2. Enterprise resource planning (ERP) systems A system that integrates individual traditional business functions into a series of modules so that a single transaction occurs seamlessly within a single information system, rather than several separate systems.
3. Request for proposal (RFP) A document that is provided to vendors to ask them to propose hardware and system software that will meet the requirements of your new system.
4. Reuse The use of previously written software resources, especially objects and components, in new applications.
5. Cloud Computing The provision of computing resources, including applications, over the Internet so customers do not have to invest in the computing infrastructure needed to run and maintain computing resources.
1. Describe and compare the various sources of software.
A. Six sources of software are identified in the text. These include: 1) Information Technology Services Firms, 2) packaged software producers, 3) enterprise-wide solutions, 4) application and managed service providers, 5) open-source, and 6) in-house developers. Information Technology Services firms are among the world’s leading software producers, and the software they make is not limited only to operating systems and utilities. Within this segment, custom software producers, sometimes called consulting firms, develop specific, customized software that matches a client’s particular needs. In contrast, packaged software producers develop all kinds of software for all kinds of markets.
Enterprise solutions (ERP) consist of a series of integrated modules; these modules are integrated to focus on business processes rather than on business functional areas.
Cloud Computing is the provision of applications over the Internet such that customers do not need to invest in hardware and software infrastructure and can pay on a per-use basis. A key advantage is that server and storage capacity can be ordered on demand in any quantity required. Information security remains a concern when considering cloud computing.
Open-source software has risen in popularity in the recent past. This software is available free and is developed and maintained by a community of like-minded people dedicated to improving source code access, with Linux being the most prevalent example.
In-house development requires the resources, especially trained staff, to develop software targeted to an organization’s own specific needs. Table 2-2 compares the six sources of software components.
2. How can you decide among various off-the-shelf software options? What criteria should you use?
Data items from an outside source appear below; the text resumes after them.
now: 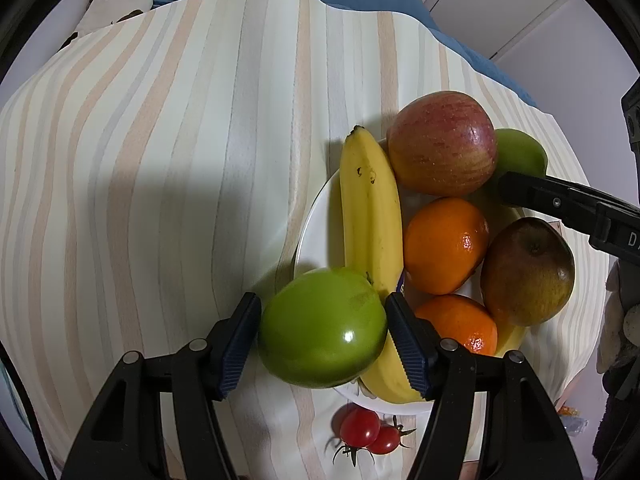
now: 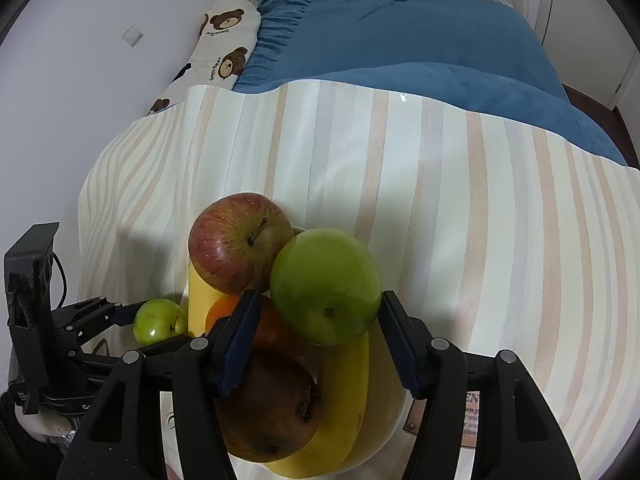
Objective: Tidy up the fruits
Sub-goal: 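Lower a green apple by the banana with the left tool while the right tool lowers its own, then open both tools and withdraw them from the plate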
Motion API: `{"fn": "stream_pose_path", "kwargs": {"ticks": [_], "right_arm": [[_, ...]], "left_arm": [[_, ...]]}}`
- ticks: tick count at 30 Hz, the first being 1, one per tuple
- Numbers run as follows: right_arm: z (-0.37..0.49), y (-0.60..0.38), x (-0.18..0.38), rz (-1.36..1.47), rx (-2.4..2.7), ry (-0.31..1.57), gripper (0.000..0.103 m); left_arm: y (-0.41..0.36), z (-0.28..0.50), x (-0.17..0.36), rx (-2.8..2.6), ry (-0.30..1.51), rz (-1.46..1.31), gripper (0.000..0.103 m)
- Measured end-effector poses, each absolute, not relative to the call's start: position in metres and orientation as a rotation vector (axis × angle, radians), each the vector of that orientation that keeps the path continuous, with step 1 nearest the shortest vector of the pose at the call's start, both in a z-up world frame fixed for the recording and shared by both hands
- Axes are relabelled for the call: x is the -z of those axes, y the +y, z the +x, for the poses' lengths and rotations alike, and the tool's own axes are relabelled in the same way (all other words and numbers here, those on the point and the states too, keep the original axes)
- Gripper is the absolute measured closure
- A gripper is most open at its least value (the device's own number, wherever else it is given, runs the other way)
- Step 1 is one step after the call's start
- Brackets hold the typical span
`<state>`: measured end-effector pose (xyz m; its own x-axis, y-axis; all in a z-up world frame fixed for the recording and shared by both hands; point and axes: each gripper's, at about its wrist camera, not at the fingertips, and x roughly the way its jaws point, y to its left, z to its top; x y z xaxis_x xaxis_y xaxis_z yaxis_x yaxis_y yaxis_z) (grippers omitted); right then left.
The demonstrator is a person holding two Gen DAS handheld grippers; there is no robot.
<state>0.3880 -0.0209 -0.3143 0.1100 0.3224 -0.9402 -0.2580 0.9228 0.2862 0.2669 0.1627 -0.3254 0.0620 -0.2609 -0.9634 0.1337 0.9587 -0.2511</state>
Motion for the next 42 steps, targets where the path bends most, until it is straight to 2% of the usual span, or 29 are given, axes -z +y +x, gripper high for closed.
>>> {"fn": "stream_pose_path", "kwargs": {"ticks": [10, 14, 21, 23, 27, 29, 31, 33, 42], "right_arm": [[0.39, -0.021, 0.311, 0.053, -0.425, 1.392, 0.039], [0.391, -0.023, 0.304, 0.056, -0.421, 1.378, 0.032], [0.385, -0.023, 0.292, 0.057, -0.417, 1.365, 0.03], [0.384, -0.025, 0.287, 0.058, -0.412, 1.359, 0.023], [0.374, -0.028, 0.27, 0.045, -0.368, 1.339, 0.007], [0.364, -0.03, 0.26, 0.024, -0.328, 1.321, 0.005], [0.355, -0.031, 0.25, 0.0, -0.29, 1.298, 0.004], [0.342, -0.031, 0.24, -0.028, -0.252, 1.275, 0.004], [0.273, -0.035, 0.204, -0.048, -0.147, 1.211, 0.002]], "left_arm": [[0.167, 0.269, 0.323, 0.276, 1.491, -0.13, 0.041], [0.171, 0.269, 0.319, 0.264, 1.483, -0.152, 0.041], [0.177, 0.267, 0.307, 0.246, 1.442, -0.154, 0.041], [0.178, 0.267, 0.3, 0.244, 1.426, -0.16, 0.04], [0.182, 0.264, 0.281, 0.229, 1.377, -0.153, 0.023], [0.183, 0.26, 0.271, 0.212, 1.346, -0.133, 0.017], [0.183, 0.254, 0.261, 0.188, 1.32, -0.098, 0.015], [0.182, 0.249, 0.254, 0.171, 1.306, -0.073, 0.006], [0.177, 0.2, 0.222, 0.127, 1.241, -0.024, 0.005]]}}
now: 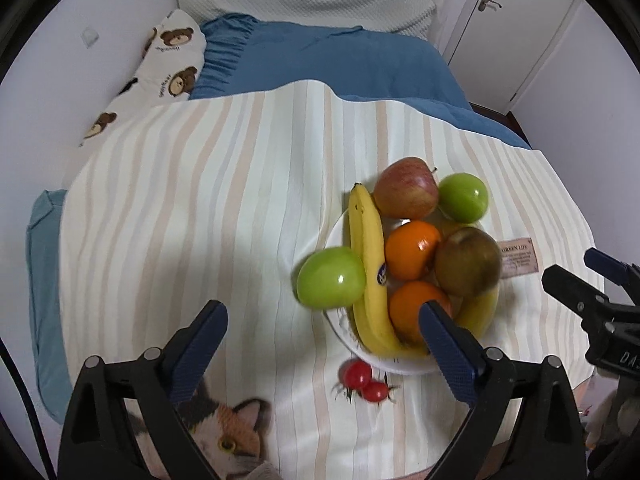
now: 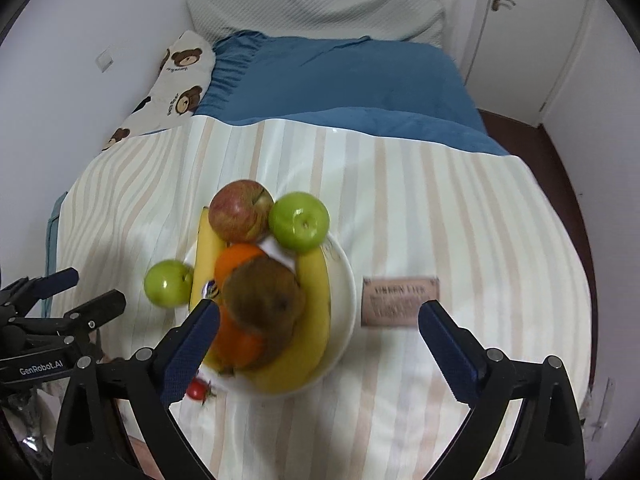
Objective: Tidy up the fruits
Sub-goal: 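Open both tools and withdraw them from the plate, then move both tools toward the cherry tomatoes and grasp one with the right tool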
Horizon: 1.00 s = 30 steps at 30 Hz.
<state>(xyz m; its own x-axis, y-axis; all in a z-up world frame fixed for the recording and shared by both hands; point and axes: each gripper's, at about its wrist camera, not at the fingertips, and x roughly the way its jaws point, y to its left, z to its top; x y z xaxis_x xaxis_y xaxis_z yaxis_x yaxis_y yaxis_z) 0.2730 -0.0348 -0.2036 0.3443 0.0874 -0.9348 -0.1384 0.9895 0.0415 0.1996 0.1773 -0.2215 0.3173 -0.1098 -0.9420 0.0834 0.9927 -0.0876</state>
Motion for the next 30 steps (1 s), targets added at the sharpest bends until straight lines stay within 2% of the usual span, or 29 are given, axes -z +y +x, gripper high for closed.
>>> {"fn": "stream_pose_path", "kwargs": {"ticks": [20, 30], "right_arm": [[0.138, -0.046, 0.085, -0.026, -0.148, 0.999, 0.001], [0.087, -0.058, 0.046, 0.006, -0.161, 0.935, 0.001]], "left_arm": [[0.17, 0.077, 0.109, 0.032, 1.022, -0.007, 0.005], [0.155, 0.028, 0.061, 0.048, 0.934, 0.01, 0.005]]}}
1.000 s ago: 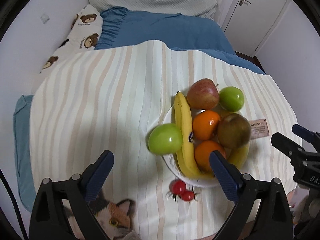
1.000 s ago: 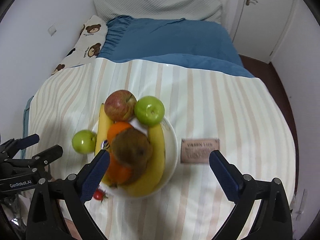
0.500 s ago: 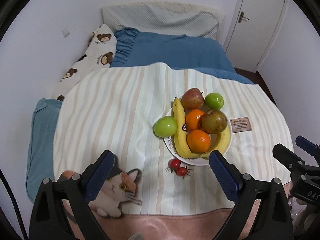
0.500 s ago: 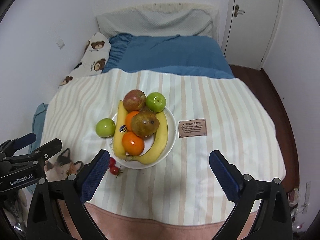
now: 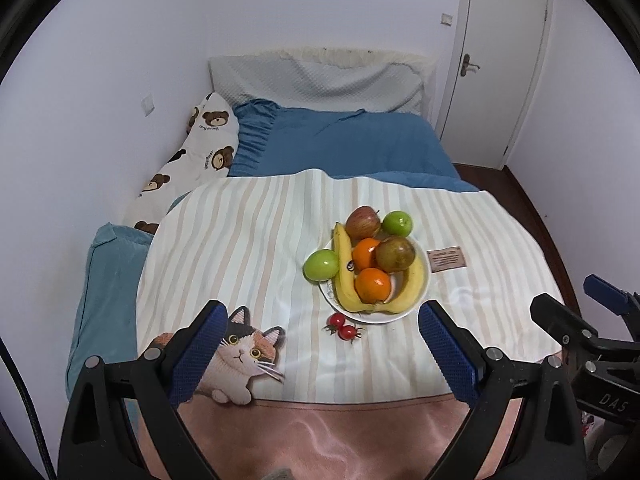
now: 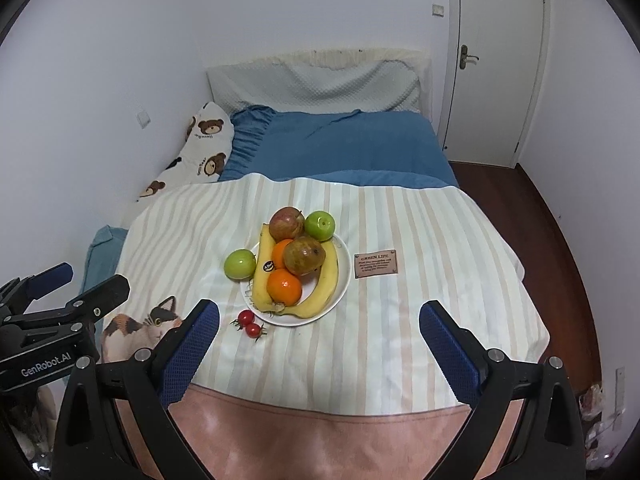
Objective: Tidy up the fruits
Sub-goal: 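Move both tools toward the cherry tomatoes and grasp one with the right tool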
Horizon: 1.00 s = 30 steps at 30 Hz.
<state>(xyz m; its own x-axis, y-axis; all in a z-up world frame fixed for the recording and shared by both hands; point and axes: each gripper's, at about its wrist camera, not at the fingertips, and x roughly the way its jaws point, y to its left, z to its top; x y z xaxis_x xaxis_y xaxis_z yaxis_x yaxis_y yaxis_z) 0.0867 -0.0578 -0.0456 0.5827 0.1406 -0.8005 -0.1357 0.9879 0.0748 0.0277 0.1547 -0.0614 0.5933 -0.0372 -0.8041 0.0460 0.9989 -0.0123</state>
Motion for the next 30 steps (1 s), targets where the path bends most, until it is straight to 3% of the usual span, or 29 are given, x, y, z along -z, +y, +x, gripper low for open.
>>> {"fn": "stream_pose_path", "kwargs": {"ticks": [8, 13, 15, 17, 18, 30], "right_arm": [[0.06, -0.065, 0.025, 0.017, -0.164, 0.892, 0.001], [0.063, -0.064, 0.043, 0.071, -0.233, 0.919, 0.001], [0.071, -0.06, 0.064, 0.099, -0.26, 0.967, 0.006], [0.082, -0.053, 0.093, 0.139, -0.296, 1.029, 0.035], [0.088, -0.05, 0.11, 0.157, -0.308, 1.068, 0.037], [0.147, 0.019, 0.291, 0.348, -0.329, 1.246, 0.041]], "left_arm": [[0.149, 0.007, 0.052, 0.06, 0.923, 0.0, 0.005], [0.158, 0.015, 0.07, 0.035, 0.976, -0.021, 0.005], [0.167, 0.021, 0.083, -0.004, 1.002, -0.009, 0.005], [0.181, 0.03, 0.104, -0.059, 1.039, 0.0, 0.005], [0.187, 0.033, 0.113, -0.079, 1.057, 0.006, 0.005], [0.242, 0.085, 0.25, -0.214, 1.243, 0.168, 0.005]]}}
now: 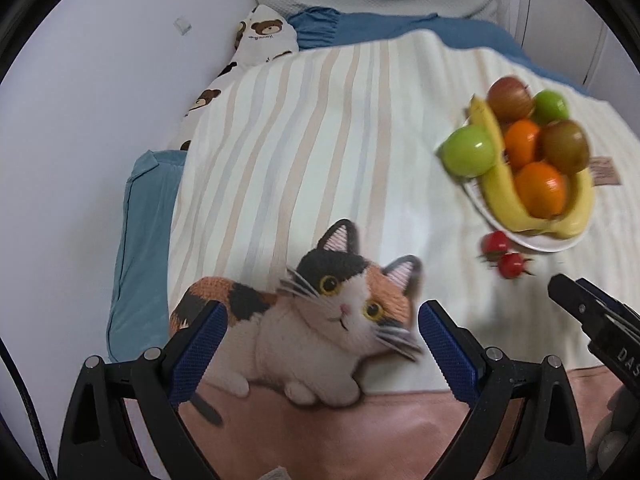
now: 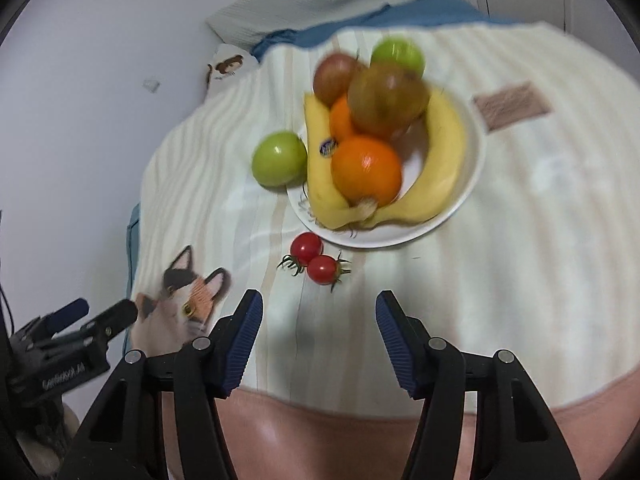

A. When deciding what off-the-shelf software to buy, you should compare products and vendors. Additional criteria include (among others that are more situation-specific): cost, functionality, vendor support, vendor viability, flexibility, documentation, response time, and ease of installation. Vendor viability and vendor support are probably the two most important.
3. What is an RFP and how do analysts use one to gather information on hardware and system software?
A. An RFP is a formal document that provides detailed specifications about a target information system and asks vendors for information on how they would develop the system. Analysts use RFPs as a way to get vendors to perform the research to determine what application design will meet user requirements and the hardware and systems software vendors believe are necessary for developing the new system.